YES!!! i am soooo tired of people saying just use USERELATIONSHIP....it is LABOR intensinve and way more work writing potentially hundreds of measures or just add a second or third small calendar table with all the options
I have Date Dimension, Product Dimension and they join on multiple fact tables. One of my fact has descriptive field too. And when I pull product name from product table, multiple measures from multiple fact tables and that descriptive attribute from fact table, it creates cartesian product. For each row in product table, it shows all the combinations of that descriptive column. How do I avoid it?
Thanks for the video! How about if we need to multiply values in two columns of unrelated tables? cant relate them because dont have unique values that match. how do we handle this using Dax? Thanks!
Can I get some help here. We are using Power BI to help with reporting when we move to our new ERP system soon and I have been tasked with creating the report to handle the reporting. Currently I am Consolidating historical data, for example, sales from our previous system are being merged with sales from our new system with a column that specifies which source the data comes from for troubleshooting. I decided on consolidating after testing out keeping the facts tables separate. My 1-page test rebuilding using separate facts tables was painful for me as each DAX formula for the measures were very intricate and took a lot of work to make functional. I just want to check if I am okay to continue the consolidated route, I am close to the point of no return as about half of this huge report has been built using consolidated tables for historical data (and records not pulled over such as inactive items are also being consolidated to 1 table).
Hi Patrick, If we have two fact tables which contains date of purchase and occurance date then this approach will work ?
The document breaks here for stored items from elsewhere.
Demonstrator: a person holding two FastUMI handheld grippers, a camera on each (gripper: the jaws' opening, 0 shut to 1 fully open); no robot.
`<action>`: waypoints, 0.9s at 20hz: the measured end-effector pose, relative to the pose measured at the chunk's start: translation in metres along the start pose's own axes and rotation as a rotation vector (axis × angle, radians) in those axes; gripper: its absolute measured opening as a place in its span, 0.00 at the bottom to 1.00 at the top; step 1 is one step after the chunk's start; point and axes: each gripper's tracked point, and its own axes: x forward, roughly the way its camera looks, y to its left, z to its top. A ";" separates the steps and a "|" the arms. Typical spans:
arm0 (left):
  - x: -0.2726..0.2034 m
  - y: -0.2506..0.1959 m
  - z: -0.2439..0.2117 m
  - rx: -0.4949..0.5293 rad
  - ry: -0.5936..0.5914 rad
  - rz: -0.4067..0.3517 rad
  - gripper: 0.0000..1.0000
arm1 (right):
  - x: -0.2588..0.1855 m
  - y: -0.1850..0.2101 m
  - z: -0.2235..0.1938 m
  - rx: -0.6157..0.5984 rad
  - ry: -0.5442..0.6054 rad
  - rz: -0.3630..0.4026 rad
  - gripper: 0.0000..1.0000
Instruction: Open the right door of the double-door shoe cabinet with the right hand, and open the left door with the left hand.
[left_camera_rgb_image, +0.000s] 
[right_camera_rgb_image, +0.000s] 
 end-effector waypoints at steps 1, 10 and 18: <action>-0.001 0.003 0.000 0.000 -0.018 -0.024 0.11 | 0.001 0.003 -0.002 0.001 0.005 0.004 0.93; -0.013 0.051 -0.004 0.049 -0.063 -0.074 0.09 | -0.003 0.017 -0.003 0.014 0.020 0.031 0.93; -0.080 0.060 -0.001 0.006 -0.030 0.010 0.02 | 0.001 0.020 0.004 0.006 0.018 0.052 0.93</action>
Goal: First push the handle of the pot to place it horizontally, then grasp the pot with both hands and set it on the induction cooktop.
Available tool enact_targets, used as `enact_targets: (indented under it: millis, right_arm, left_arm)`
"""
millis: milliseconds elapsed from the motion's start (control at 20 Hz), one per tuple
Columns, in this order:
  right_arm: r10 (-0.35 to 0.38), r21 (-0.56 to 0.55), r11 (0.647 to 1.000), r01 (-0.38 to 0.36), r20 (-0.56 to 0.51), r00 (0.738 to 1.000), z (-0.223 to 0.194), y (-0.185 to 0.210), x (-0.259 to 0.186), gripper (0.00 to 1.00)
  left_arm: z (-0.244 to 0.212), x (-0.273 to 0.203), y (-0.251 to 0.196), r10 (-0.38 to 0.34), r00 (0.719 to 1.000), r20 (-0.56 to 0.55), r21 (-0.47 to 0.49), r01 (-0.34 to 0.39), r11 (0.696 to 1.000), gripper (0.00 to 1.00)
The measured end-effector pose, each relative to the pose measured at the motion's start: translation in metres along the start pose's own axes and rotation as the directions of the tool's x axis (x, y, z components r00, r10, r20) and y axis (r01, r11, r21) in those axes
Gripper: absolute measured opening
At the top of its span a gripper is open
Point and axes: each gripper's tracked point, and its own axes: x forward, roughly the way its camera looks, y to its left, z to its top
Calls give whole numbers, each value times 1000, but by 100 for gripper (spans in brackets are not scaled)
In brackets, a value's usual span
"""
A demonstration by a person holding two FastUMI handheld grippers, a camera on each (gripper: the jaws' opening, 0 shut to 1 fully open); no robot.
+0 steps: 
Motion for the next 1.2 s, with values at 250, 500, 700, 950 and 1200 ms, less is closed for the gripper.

So quick question on that:
What if I have have multiple fact tables that connect to different levels of my dimension table? To simplify it, an example: I have fact table 1 which gives me Sales, Cost, whatever on my products and I have another fact table 2 with KPIs which can only be calculated on the product group level. If I have a product dimension table (Product Group > Product) I cannot build a 1 to many relationship from that one to fact table 2.
Is it "ok" in that case to build a single direction many-to-many relationship? Should I build some sort of bridge table? Should I get rid of the consolidated fact table 2 and build all these KPIs within the report with (in some cases really complex) DAX? What's the best practice there?